- What to produce:
Search term "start": please show all lines in the listing that contain it.

- Dataset section:
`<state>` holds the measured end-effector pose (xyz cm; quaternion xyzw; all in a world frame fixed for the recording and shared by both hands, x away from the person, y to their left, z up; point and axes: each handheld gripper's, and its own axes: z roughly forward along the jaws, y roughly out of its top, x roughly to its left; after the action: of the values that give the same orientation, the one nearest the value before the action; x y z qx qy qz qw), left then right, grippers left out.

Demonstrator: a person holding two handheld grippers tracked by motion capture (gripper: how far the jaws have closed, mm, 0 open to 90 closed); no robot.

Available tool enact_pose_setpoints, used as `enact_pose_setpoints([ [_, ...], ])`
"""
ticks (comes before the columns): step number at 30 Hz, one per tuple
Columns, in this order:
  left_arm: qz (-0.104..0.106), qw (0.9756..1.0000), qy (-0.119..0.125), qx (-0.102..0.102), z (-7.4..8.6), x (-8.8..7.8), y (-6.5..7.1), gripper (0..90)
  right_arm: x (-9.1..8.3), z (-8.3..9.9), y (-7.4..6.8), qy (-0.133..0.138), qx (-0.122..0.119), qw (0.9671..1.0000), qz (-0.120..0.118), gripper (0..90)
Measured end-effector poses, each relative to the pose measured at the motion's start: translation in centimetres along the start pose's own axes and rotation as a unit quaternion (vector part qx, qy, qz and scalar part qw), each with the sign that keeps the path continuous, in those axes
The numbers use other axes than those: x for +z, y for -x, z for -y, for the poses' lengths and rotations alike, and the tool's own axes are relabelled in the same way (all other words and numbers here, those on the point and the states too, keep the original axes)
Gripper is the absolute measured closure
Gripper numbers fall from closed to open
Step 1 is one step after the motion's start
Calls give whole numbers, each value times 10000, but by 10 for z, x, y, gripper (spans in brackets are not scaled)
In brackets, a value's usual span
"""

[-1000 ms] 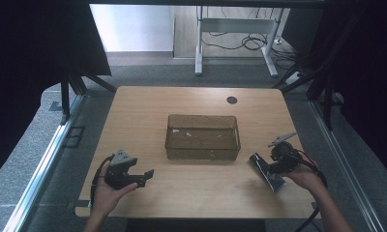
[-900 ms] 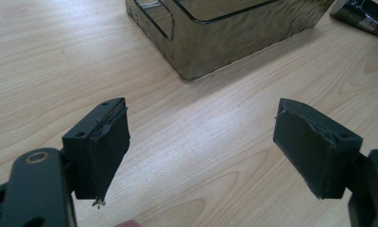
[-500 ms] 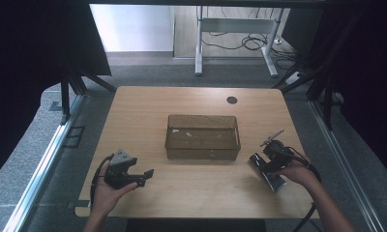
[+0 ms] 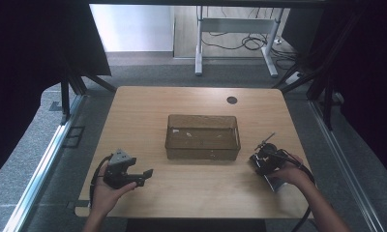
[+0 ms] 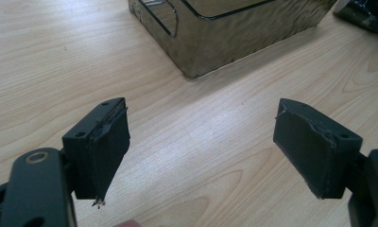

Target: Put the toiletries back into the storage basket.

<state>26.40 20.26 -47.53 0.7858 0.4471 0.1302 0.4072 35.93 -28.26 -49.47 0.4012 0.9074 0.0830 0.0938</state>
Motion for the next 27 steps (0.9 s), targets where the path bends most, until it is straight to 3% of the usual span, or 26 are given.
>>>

- Exercise solution:
Measured end-effector poses, each relative to the pose measured at the motion's start: translation in centimetres along the start pose's own axes and rotation as a unit quaternion (vector part qx, qy, qz and scalar part qw), each with the sign that keeps the path continuous, in those axes
Step 1 is one step after the motion's start

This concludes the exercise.